• WORK TO COMPLETE
Gather every line below where "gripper" appears.

• AVAILABLE DATA
◆ ◆ ◆ ◆ ◆
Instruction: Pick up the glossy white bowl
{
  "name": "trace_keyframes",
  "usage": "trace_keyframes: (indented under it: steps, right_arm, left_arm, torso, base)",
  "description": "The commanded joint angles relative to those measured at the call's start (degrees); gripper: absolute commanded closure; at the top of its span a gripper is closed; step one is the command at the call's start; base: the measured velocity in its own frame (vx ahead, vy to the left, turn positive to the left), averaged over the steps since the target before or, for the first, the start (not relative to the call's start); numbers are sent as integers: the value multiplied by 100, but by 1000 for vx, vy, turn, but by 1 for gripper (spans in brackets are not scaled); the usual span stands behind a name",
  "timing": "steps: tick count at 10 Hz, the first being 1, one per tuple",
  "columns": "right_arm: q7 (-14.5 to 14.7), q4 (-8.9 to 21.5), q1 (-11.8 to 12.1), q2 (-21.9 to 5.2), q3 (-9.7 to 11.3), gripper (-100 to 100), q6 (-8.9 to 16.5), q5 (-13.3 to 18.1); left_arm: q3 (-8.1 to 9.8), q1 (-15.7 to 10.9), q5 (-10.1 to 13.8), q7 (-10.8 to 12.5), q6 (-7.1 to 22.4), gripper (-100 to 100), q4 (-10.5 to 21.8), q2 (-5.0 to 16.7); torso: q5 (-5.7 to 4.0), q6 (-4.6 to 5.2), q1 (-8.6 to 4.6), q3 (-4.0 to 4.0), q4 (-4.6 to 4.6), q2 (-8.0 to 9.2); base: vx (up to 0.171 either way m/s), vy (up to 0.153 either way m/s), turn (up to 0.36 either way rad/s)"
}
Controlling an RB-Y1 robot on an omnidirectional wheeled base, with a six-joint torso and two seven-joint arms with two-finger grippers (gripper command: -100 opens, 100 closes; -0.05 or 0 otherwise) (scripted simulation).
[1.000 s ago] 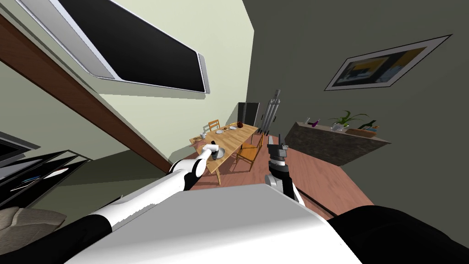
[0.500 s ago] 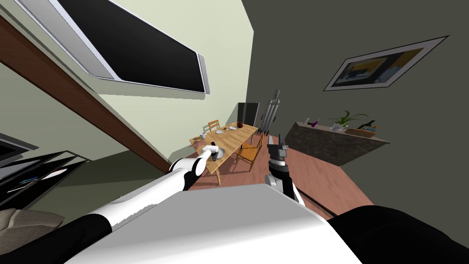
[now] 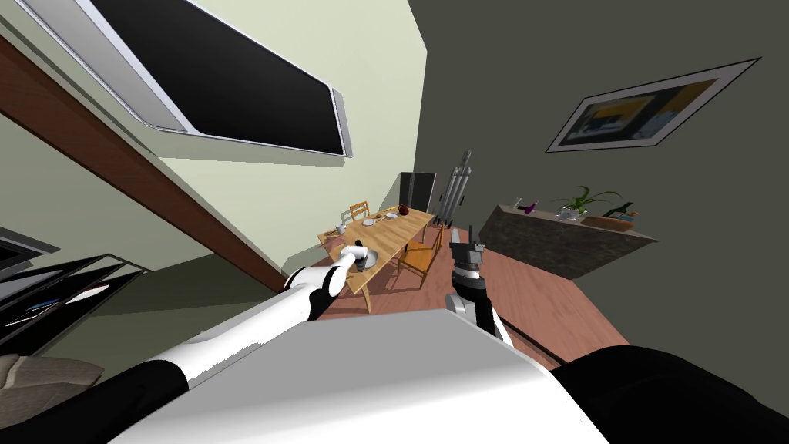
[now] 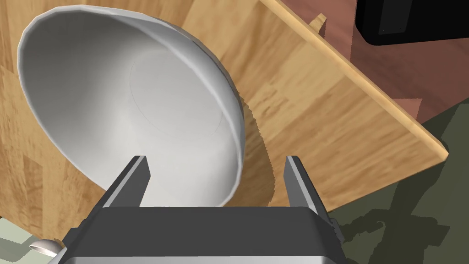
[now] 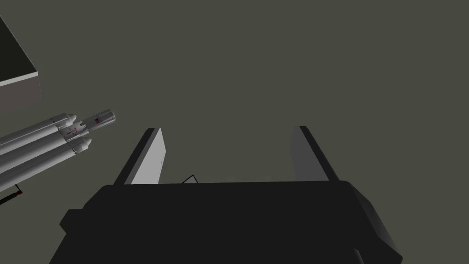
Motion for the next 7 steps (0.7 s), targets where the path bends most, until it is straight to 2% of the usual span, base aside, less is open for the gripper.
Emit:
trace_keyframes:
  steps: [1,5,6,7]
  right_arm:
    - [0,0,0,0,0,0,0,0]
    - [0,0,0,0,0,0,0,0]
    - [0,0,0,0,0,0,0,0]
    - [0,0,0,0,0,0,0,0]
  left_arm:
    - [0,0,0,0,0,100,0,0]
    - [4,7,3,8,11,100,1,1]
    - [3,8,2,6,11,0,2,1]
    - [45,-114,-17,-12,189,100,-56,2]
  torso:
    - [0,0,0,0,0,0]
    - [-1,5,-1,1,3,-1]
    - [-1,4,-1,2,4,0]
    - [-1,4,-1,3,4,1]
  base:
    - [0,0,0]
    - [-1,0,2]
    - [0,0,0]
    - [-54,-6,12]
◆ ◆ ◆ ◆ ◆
• TASK RESULT
  "description": "The commanded joint angles relative to those measured at the call's start (degrees); gripper: absolute commanded closure; at the top of its span a gripper is closed; step one is the command at the call's start; base: the measured velocity in its own frame (vx ahead, vy to the left, turn positive to the left), averaged over the steps since the target before or, for the first, the start (not relative to the call's start); numbers are sent as integers: the value multiplied by 100, but by 1000 for vx, vy, turn, but by 1 for gripper (spans in brackets are not scaled); the usual span stands behind a name",
  "columns": "right_arm: q7 (-14.5 to 14.7), q4 (-8.9 to 21.5), q1 (-11.8 to 12.1), q2 (-21.9 to 5.2), q3 (-9.7 to 11.3), gripper (-100 to 100), q6 (-8.9 to 16.5), q5 (-13.3 to 18.1); left_arm: q3 (-8.1 to 9.8), q1 (-15.7 to 10.9), q5 (-10.1 to 13.8), q7 (-10.8 to 12.5), q6 (-7.1 to 22.4), gripper (-100 to 100), q4 (-10.5 to 21.8), q2 (-5.0 to 16.7); torso: q5 (-5.7 to 4.0), q6 (-4.6 to 5.2), q1 (-8.6 to 4.6), q3 (-4.0 to 4.0), q4 (-4.6 to 4.6), q2 (-8.0 to 9.2); base: vx (up to 0.171 either way m/s), vy (up to 0.153 either way m/s), turn (up to 0.36 either way rad/s)"
Controlling an RB-Y1 robot on an omnidirectional wheeled base, with a six-joint torso and two seven-joint arms with two-finger grippers (gripper command: -100 opens, 100 closes; -0.05 or 0 otherwise) (scripted simulation).
Motion for the next 7 steps (0.7 s), targets where the path bends most, until it is straight to 2% of the usual span, base aside, less is open for the gripper.

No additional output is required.